### Task directions
Repeat only the lines below that run from the line with "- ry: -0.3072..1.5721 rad" to the line with "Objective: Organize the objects", ends included; skip every picture.

═══

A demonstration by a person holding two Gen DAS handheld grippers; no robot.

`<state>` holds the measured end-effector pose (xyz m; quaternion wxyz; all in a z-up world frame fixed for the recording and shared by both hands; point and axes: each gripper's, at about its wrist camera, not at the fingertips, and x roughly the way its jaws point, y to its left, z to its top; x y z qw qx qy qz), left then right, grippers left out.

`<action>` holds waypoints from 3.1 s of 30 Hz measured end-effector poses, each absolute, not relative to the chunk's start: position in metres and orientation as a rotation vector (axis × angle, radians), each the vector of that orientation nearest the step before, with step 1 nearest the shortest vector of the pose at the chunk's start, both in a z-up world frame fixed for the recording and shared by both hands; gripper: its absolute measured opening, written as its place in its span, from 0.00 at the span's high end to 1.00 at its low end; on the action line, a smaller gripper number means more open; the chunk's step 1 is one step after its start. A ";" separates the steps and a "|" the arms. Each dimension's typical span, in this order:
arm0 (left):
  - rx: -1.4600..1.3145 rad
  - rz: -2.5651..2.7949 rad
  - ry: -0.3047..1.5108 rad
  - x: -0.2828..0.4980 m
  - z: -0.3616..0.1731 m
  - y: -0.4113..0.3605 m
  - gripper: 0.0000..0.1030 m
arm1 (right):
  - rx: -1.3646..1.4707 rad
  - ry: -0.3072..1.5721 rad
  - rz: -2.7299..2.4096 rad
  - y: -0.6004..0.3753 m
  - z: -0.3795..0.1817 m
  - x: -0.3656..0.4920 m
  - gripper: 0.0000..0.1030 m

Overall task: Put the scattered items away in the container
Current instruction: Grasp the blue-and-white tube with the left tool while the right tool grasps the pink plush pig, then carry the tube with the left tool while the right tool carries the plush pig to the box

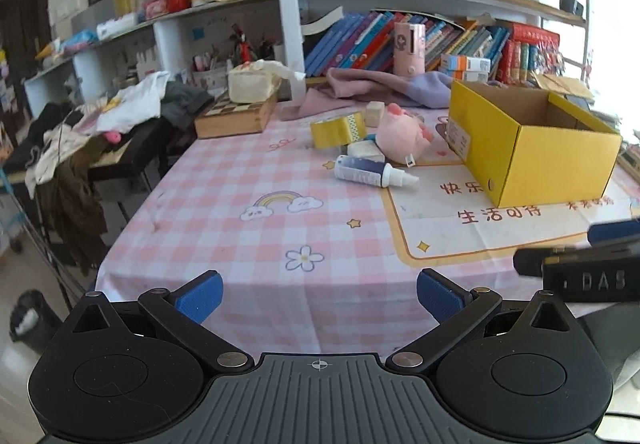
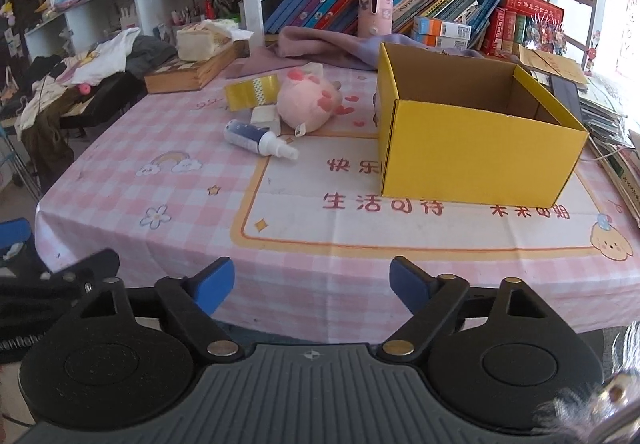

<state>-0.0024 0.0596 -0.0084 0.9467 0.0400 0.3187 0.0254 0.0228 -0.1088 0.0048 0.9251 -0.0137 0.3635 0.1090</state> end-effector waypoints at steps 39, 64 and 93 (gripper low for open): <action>-0.157 0.130 0.801 0.225 -0.046 0.051 0.13 | 0.212 0.955 0.368 -0.070 0.017 0.316 0.17; -0.042 0.086 0.878 0.260 -0.064 0.058 0.68 | 0.278 1.074 0.181 -0.070 -0.039 0.383 0.21; -0.202 0.056 0.759 0.203 -0.014 0.096 0.70 | 0.181 0.877 0.417 -0.095 0.021 0.298 0.39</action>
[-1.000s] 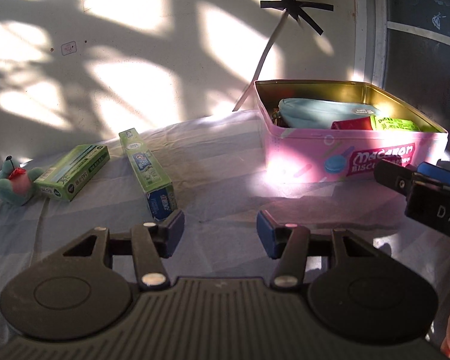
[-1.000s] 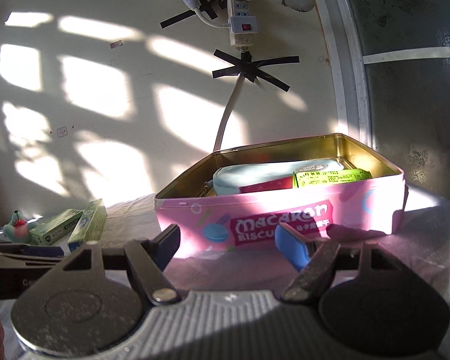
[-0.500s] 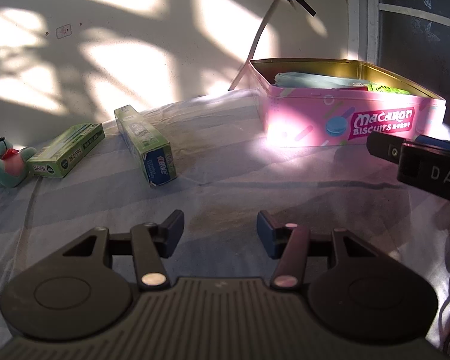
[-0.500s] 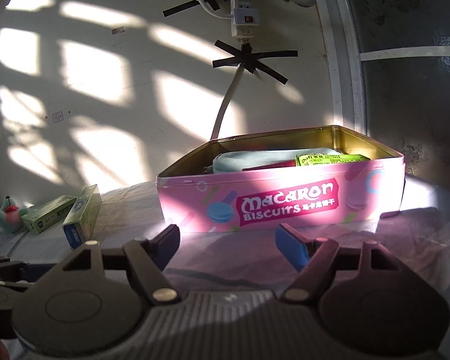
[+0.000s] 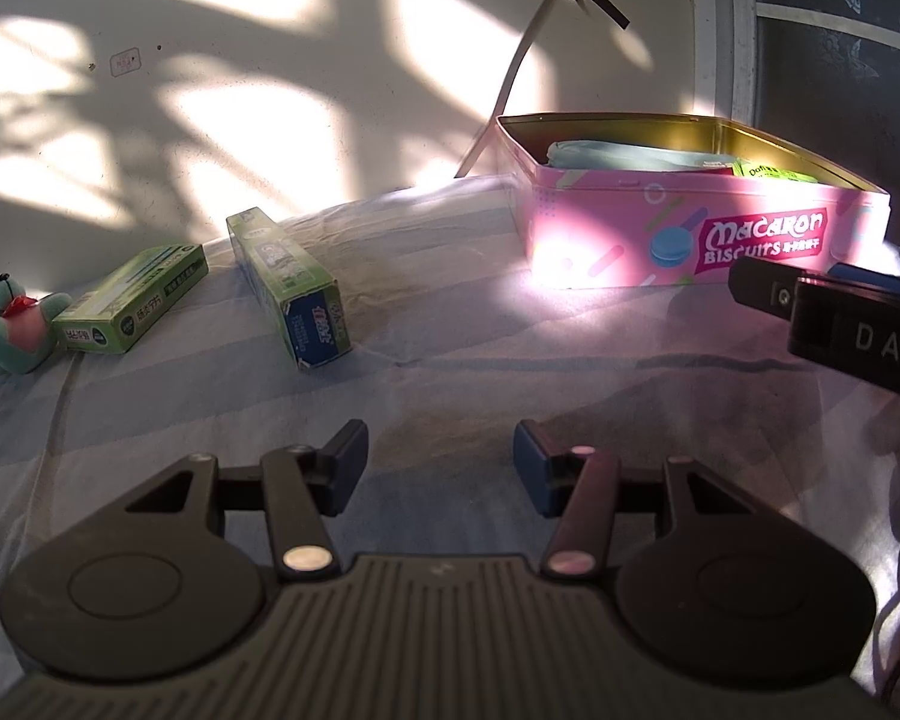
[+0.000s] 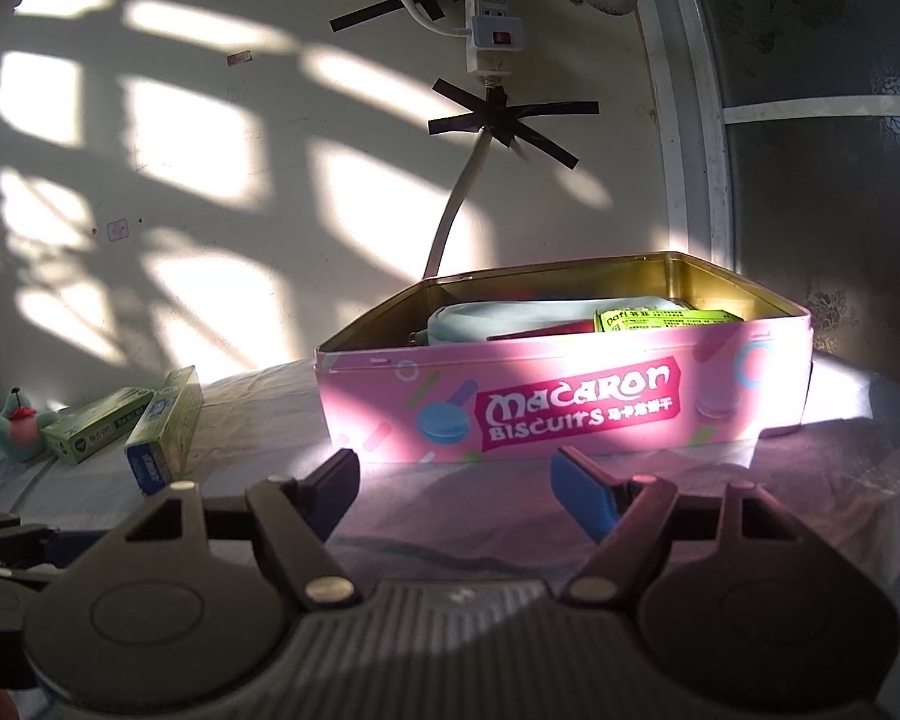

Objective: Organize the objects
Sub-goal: 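Move the right gripper back toward the Crest toothpaste box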

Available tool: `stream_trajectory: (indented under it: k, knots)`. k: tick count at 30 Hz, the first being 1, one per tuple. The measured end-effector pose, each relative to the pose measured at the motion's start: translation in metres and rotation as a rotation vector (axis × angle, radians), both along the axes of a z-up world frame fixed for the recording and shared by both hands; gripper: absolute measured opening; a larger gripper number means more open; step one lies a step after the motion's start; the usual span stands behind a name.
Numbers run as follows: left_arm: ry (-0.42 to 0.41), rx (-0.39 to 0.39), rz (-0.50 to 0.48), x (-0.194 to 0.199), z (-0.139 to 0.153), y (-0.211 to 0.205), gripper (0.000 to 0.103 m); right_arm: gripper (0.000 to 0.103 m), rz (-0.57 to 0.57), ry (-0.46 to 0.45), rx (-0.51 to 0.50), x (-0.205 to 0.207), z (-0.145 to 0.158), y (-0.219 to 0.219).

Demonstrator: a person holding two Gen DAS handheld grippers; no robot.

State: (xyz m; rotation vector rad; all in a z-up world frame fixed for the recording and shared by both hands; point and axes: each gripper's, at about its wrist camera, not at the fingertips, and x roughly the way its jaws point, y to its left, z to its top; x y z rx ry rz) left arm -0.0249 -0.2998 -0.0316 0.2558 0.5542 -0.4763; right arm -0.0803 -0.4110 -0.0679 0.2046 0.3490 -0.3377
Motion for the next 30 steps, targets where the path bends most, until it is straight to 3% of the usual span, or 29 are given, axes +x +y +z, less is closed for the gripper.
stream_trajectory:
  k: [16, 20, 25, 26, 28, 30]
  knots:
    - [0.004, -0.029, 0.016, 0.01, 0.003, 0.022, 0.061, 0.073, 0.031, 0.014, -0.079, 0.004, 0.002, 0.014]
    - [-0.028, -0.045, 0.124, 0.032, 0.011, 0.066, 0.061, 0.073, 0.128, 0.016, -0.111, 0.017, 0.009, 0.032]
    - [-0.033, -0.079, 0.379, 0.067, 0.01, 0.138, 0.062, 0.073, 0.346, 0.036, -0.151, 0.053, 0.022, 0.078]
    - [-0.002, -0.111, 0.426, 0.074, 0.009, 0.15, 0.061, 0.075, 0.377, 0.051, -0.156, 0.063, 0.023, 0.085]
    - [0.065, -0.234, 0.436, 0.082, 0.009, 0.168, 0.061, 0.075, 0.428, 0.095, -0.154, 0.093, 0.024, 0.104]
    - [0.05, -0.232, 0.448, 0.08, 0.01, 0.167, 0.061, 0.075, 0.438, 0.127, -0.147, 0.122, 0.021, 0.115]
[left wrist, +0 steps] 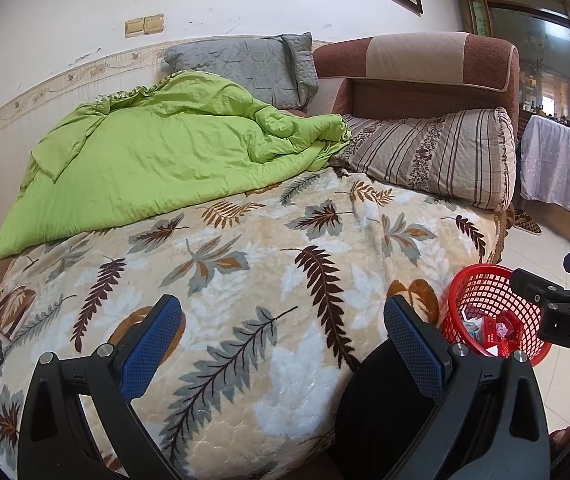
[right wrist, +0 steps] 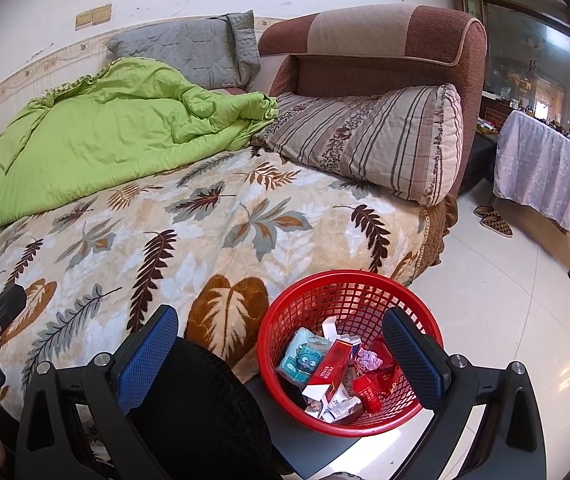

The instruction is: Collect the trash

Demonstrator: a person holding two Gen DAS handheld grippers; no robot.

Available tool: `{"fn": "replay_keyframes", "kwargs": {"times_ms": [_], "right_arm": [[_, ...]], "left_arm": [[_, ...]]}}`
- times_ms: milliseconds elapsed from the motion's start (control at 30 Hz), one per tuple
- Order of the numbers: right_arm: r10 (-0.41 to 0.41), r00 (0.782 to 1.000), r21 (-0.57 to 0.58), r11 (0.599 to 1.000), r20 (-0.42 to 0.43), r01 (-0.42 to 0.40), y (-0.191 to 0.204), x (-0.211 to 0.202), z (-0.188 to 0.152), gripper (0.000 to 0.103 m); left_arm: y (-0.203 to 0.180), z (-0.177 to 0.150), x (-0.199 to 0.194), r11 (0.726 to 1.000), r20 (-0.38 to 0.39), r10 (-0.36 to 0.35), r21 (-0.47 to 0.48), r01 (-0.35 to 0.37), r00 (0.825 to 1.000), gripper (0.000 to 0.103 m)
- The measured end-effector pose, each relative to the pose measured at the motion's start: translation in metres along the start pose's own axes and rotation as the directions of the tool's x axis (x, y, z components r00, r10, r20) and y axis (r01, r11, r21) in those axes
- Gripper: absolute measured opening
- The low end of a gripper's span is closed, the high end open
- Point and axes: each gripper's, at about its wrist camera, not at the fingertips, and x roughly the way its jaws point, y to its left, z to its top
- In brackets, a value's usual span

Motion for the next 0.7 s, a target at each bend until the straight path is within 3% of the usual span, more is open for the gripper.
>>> {"fn": "replay_keyframes", "kwargs": {"times_ms": [133, 267, 367, 467, 567, 633, 700], "right_arm": [[0.006, 1.000, -0.012, 1.000, -0.002, -0.006, 0.002, 0.003, 0.001, 0.103], [0.042, 0.999, -0.034, 0.999, 0.018, -0.041, 0.005, 0.011, 0.011, 0.103], [0.059, 0.998, -0.098, 0.993, -0.002, -0.059, 0.024, 0.030, 0.029, 0.103], [0.078, 0.996, -0.171, 0.982, -0.048, -0.085, 0.057, 0.059, 0.046, 0.103], [0.141, 0.981, -0.250, 0.953, -0.135, -0.171, 0.108, 0.098, 0.062, 0.103], [0.170, 0.968, -0.261, 0.941, -0.187, -0.215, 0.152, 0.132, 0.068, 0.103], [0.191, 0.946, -0.253, 0.933, -0.260, -0.258, 0.190, 0.165, 0.067, 0.103]], "left_arm": [[0.002, 0.000, 0.001, 1.000, -0.002, 0.006, 0.000, -0.006, 1.000, 0.101], [0.032, -0.001, 0.015, 0.996, -0.046, 0.036, -0.086, -0.039, 0.998, 0.101], [0.075, -0.005, 0.036, 0.974, -0.118, 0.129, -0.171, -0.148, 0.985, 0.101], [0.130, -0.016, 0.069, 0.928, -0.273, 0.171, -0.278, -0.248, 0.947, 0.101], [0.178, -0.035, 0.109, 0.893, -0.437, 0.164, -0.316, -0.322, 0.884, 0.101], [0.203, -0.045, 0.137, 0.880, -0.502, 0.163, -0.316, -0.355, 0.849, 0.101], [0.219, -0.053, 0.155, 0.871, -0.526, 0.181, -0.306, -0.384, 0.831, 0.101]]}}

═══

### Answer
  - ry: -0.3072..1.5721 rad
  - rz: -2.7299..2.4096 rad
  - y: -0.6004..0.3753 m
  - z: -0.3795..0.1817 m
  - x: -0.3656..0.4920 m
  - gripper: 0.0000..0.1030 m

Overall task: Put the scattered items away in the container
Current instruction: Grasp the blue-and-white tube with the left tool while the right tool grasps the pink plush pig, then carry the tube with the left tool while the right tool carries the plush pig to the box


<state>-0.0024 0.0596 -0.0084 0.9467 0.0400 0.3187 0.0254 0.0228 -0.1088 0.0048 0.9251 -0.0137 0.3635 0.1090</state> end-effector waypoints at steps 39, 64 and 93 (gripper low for open): <action>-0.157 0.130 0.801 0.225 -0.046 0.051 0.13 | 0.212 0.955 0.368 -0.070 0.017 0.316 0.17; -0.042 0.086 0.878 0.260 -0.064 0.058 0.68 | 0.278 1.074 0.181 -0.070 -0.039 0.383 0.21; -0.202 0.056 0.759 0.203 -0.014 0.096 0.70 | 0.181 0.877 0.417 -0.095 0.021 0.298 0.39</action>
[-1.000s] 
[-1.000s] 
[-0.500s] 
[-0.500s] 
[+0.000s] 
[+0.000s] 

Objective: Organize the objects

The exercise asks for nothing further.